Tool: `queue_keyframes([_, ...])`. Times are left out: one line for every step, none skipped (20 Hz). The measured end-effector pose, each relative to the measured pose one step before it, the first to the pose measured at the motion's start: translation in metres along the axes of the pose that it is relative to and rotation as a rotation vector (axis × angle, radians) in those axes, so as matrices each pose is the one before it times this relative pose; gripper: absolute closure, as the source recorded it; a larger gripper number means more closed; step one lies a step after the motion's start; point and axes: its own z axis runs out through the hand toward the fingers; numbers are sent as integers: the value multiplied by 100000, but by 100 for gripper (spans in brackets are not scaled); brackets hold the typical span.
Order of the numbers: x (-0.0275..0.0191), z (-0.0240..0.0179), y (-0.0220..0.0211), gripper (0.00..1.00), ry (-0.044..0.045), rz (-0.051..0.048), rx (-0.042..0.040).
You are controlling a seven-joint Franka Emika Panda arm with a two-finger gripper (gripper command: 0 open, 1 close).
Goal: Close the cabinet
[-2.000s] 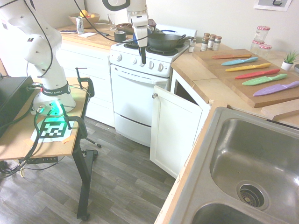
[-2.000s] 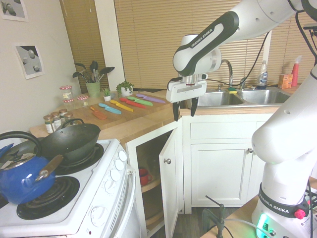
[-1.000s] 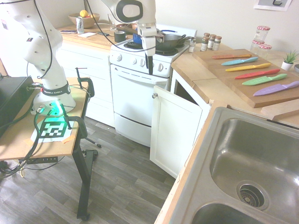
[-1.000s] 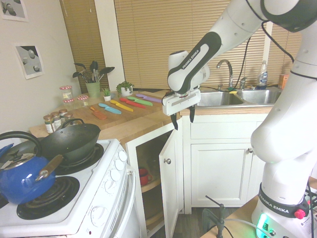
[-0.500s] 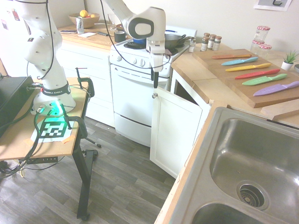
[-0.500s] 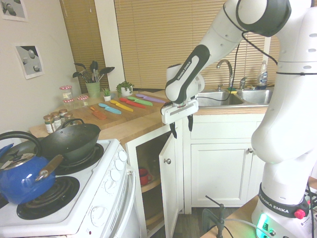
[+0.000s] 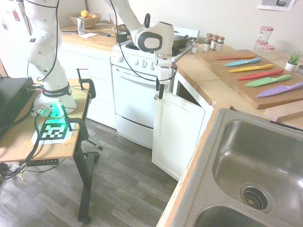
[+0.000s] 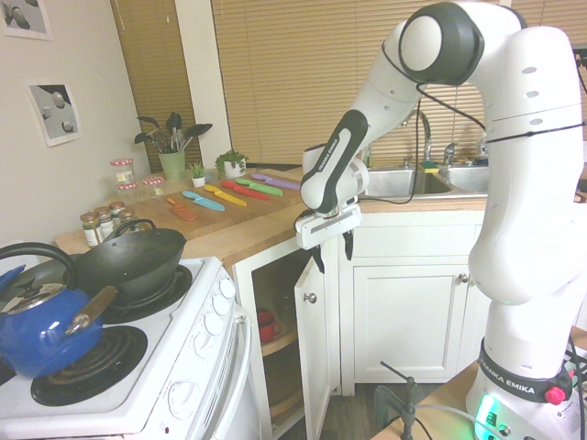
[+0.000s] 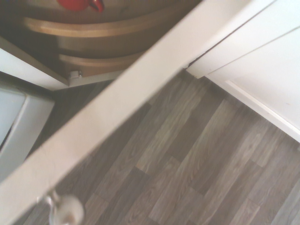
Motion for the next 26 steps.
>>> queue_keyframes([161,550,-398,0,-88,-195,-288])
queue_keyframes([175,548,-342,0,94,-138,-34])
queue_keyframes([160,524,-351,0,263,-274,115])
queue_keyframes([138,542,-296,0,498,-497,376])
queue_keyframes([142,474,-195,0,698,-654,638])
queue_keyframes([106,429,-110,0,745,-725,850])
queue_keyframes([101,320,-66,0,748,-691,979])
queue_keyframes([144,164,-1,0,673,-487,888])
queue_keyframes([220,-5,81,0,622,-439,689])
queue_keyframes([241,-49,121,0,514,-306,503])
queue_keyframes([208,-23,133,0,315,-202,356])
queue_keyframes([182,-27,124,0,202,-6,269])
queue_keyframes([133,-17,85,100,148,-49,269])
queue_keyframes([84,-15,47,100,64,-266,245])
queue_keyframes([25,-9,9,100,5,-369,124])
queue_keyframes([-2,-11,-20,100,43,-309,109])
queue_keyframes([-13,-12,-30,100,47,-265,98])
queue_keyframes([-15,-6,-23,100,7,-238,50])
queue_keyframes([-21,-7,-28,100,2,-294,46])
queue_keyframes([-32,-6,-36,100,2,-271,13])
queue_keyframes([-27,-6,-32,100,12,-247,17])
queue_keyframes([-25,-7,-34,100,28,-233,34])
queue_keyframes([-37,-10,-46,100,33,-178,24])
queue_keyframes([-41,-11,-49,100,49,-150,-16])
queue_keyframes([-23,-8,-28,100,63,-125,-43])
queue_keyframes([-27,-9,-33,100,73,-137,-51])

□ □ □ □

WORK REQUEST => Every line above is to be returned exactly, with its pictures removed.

ANSWER TO THE PROBLEM =>
Tool: `queue_keyframes([_, ...])`. Times are left out: one line for every step, none skipped (20 Hz). The measured end-effector pose, each relative to the measured pose one step before it, the first to the pose measured at the motion's start: translation in metres along the axes of the pose that it is relative to and rotation as a rotation vector (axis × angle, radians) in those axes, so as matrices each pose is the one before it times this relative pose; gripper: absolute closure, as the source recorded it; a larger gripper number means more closed; step one lies a step after the motion's start; point and axes: its own z axis runs out through the hand toward the fingers; numbers are sent as integers: the value multiplied by 100000, but by 100 for gripper (spans in brackets are not scaled); brackets hold the typical span.
Order of the numbers: x (-0.0275..0.0191), z (-0.0240..0.0179), y (-0.0220..0.0211), gripper (0.00..1.00), ry (-0.044..0.045), rz (-0.051..0.048), rx (-0.042..0.040).
You are controlling a seven-joint Franka Emika Panda arm with a two-finger gripper (gripper command: 0 open, 1 close).
Goal: Close the cabinet
[-2.000s] 
[-2.000s] 
[-1.000s] 
[-1.000s] 
[-0.500s] 
[-0.500s] 
[+0.000s] 
[+0.000s] 
[+0.000s] 
Motion for the next 26 steps.
>>> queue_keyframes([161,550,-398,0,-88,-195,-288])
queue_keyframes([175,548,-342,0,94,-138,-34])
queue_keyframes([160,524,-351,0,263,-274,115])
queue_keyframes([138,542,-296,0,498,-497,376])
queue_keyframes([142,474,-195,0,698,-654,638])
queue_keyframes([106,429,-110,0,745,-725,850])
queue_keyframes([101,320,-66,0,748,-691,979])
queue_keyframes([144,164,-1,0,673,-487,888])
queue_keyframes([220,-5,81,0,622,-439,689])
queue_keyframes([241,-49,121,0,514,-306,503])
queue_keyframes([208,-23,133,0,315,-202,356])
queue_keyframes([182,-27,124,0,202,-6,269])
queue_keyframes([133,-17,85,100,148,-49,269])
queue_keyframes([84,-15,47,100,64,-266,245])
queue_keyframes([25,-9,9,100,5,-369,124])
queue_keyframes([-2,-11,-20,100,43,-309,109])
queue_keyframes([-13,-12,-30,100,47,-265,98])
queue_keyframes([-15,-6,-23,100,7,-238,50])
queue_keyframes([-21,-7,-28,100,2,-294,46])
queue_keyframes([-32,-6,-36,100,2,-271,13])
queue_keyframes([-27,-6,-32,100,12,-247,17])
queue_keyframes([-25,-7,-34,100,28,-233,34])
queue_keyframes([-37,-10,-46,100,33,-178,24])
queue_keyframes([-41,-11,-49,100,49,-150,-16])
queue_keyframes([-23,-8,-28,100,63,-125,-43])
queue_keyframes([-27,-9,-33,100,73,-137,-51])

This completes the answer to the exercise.